To anyone on the same search for God that he had chronicled in his book The Language of God, Dr Collins has this message:
“Is there any question more important for us to address as we are given this brief blink-of-an-eye to live on this planet than this one? Is there a God and does that God care about me? I avoided that question for my first quarter century. It made me uncomfortable. I didn't have anything really to lean on to know where I might find answers and I thought maybe there just weren't going to be any…so better spend my time on something else. Then my eyes got opened to the fact that there are serious ways to explore that and they lead you into interesting insights about yourself and about God. It’s ultimately the most important exploration I've ever done. I've searched the human genome.
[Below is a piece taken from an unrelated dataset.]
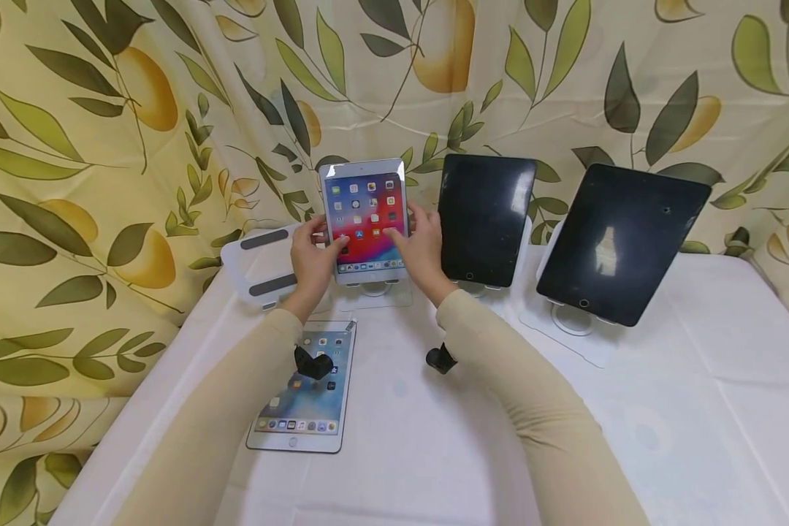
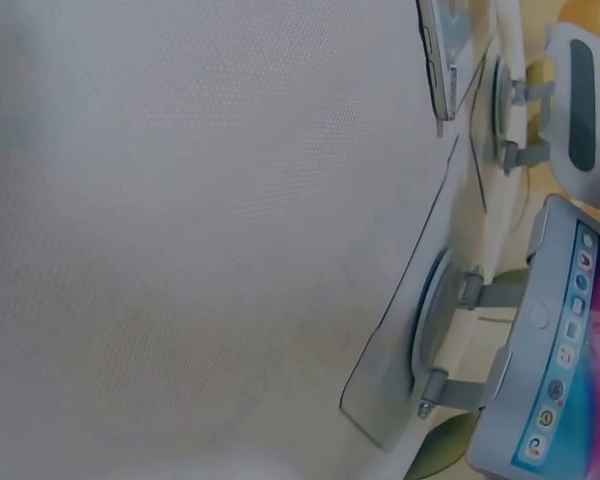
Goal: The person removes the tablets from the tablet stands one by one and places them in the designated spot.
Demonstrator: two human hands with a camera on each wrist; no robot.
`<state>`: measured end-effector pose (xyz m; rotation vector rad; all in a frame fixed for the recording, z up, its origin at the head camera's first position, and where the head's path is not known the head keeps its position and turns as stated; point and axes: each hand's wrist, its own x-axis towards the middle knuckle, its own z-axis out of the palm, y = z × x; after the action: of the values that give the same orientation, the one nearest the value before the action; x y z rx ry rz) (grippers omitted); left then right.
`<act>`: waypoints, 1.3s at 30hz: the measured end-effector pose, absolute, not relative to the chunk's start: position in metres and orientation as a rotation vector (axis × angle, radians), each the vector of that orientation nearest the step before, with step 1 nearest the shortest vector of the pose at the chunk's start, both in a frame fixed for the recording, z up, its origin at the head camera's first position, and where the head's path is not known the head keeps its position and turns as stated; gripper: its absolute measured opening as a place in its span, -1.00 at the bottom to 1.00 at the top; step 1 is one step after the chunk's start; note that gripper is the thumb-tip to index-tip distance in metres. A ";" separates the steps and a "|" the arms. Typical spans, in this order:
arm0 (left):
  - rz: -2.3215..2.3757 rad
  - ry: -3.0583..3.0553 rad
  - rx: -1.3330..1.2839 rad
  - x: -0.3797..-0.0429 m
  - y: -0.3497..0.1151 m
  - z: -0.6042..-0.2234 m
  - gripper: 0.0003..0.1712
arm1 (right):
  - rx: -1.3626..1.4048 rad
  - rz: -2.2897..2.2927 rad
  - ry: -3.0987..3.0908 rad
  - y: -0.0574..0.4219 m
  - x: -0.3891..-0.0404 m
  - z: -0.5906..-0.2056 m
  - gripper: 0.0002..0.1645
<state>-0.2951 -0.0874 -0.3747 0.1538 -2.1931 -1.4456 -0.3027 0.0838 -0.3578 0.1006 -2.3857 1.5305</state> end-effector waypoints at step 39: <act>-1.578 -2.018 0.004 -0.273 -0.082 -0.361 -0.46 | 0.070 1.607 -2.252 0.101 -0.273 -0.339 -0.43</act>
<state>-0.2732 -0.0825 -0.3613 0.0036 -2.0185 -1.5775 -0.2725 0.1011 -0.3387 0.0699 -2.2517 1.6068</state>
I've had the chance to work on cancer and sickle cell disease and heart disease and a whole variety of other conditions. But the most important significant exploration I ever did was trying to find out for me – is there a God it does He care about me? And the answer is yes. And I would encourage anybody … who hasn't taken the time to do so the start down that path. Maybe start with the Book of John in the Bible. If you need a more contemporary view of exactly how people who believe in science and can also see faith is important check out the Biologos website or maybe, modestly, have a look at my book The Language of God to see how I traveled that path and see if it makes to you.”
About the Templeton Prize
The Templeton Prize is awarded annually in recognition of those scientists resonate with “Sir John Templeton’s philanthropic vision: harnessing the power of the sciences to explore the deepest questions of the universe and humankind’s place and purpose within it”.
Some recent Templeton Prize recipients include King Abdullah II of Jordan in 2018, Rabbi Lord Jonathan Sacks in 2016, Tomáš Halík in 2014, Desmond Tutu in 2013, the Dalai Lama in 2012, Billy Graham in 1982 and Mother Teresa in 1973. Dr Collins will be receive the Prize later in the year in a virtual ceremony.